Recorded data ->
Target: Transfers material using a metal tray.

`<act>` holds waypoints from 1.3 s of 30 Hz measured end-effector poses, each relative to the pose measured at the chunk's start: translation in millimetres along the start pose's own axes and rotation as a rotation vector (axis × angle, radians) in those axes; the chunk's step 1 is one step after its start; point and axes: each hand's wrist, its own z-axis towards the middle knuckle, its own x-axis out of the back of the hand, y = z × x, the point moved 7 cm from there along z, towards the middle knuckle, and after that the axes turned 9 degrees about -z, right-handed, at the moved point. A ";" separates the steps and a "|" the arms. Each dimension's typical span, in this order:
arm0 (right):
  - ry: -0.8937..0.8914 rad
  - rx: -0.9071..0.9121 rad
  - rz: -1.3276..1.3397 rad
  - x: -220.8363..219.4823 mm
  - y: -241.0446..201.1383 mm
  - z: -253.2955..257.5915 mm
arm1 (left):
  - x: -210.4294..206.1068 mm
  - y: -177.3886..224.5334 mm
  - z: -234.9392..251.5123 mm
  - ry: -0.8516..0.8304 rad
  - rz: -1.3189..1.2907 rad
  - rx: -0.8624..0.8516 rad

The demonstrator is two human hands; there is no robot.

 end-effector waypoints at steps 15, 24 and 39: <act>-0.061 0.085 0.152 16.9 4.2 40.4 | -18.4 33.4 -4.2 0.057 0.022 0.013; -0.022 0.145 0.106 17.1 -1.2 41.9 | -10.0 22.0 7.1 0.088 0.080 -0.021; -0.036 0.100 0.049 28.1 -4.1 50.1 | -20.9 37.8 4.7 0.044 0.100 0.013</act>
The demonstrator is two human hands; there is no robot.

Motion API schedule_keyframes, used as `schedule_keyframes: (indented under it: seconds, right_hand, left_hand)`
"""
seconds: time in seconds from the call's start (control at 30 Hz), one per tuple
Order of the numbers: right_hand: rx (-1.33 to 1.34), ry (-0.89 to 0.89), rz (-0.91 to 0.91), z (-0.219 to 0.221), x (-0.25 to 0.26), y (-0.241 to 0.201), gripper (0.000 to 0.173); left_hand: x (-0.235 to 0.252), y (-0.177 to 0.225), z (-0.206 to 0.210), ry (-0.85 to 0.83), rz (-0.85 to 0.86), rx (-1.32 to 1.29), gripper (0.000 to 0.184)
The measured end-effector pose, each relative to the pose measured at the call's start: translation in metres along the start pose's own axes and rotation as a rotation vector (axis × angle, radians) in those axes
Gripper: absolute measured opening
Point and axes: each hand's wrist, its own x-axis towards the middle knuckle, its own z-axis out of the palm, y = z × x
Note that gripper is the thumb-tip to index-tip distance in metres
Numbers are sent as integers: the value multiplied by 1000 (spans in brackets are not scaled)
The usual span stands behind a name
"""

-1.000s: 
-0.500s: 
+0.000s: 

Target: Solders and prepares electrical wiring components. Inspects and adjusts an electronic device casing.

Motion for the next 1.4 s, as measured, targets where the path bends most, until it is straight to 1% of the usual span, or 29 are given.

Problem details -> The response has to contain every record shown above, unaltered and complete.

Task result ->
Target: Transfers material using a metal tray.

`<act>` holds waypoints from 1.3 s of 30 Hz measured end-effector poses, each relative to the pose measured at the chunk's start: translation in millimetres along the start pose's own axes and rotation as a rotation vector (axis × angle, radians) in those axes; the chunk's step 1 is one step after its start; point and axes: each hand's wrist, its own z-axis towards the middle knuckle, its own x-axis out of the back of the hand, y = z × x, the point moved 7 cm from there along z, towards the middle knuckle, and after that the axes turned 9 degrees about -z, right-handed, at the moved point. A ";" separates the steps and a "|" the arms. Each dimension's typical span, in this order:
arm0 (right):
  - ry: -0.8937..0.8914 rad
  - rx: -0.9071..0.9121 rad
  - rz: -1.3276..1.3397 rad
  - x: -220.8363..219.4823 mm
  - y: -241.0446..201.1383 mm
  - z: -253.2955..257.5915 mm
arm1 (left):
  - x: -210.4294..206.1068 mm
  - y: -177.3886..224.5334 mm
  - z: -234.9392..251.5123 mm
  - ry: -0.8516..0.8304 rad
  - rz: -1.3189..1.2907 rad
  - rx: -0.8624..0.8516 rad

The demonstrator is two human hands; there is no robot.

 end-effector waypoints at steps 15, 24 and 39: <act>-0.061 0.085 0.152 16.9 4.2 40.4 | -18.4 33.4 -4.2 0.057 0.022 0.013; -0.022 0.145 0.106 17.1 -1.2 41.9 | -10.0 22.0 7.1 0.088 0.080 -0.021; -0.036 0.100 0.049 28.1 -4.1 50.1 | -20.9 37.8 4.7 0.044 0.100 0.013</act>
The demonstrator is two human hands; there is no robot.

Motion API schedule_keyframes, used as `schedule_keyframes: (indented under it: seconds, right_hand, left_hand)`
"""
seconds: time in seconds from the call's start (control at 30 Hz), one per tuple
Order of the numbers: right_hand: rx (-1.33 to 1.34), ry (-0.89 to 0.89), rz (-0.91 to 0.91), z (-0.219 to 0.221), x (-0.25 to 0.26), y (-0.241 to 0.201), gripper (0.000 to 0.173); left_hand: x (-0.235 to 0.252), y (-0.177 to 0.225), z (-0.206 to 0.210), ry (-0.85 to 0.83), rz (-0.85 to 0.86), rx (-1.32 to 1.29), gripper (0.000 to 0.184)
The measured end-effector pose, each relative to the pose measured at the call's start: translation in metres along the start pose's own axes and rotation as a rotation vector (axis × angle, radians) in those axes
Gripper: absolute measured opening
Point and axes: each hand's wrist, its own x-axis towards the middle knuckle, its own z-axis out of the palm, y = z × x
Note that gripper is the thumb-tip to index-tip distance in metres
Numbers are sent as integers: the value multiplied by 1000 (spans in brackets are not scaled)
The usual span stands behind a name
"""

-1.000s: 
-0.500s: 
+0.000s: 

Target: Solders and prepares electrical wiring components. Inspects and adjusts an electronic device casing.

Motion for the next 1.4 s, as measured, targets where the path bends most, until it is straight to 1% of the usual span, or 29 are given.

Nothing remains to add to the answer.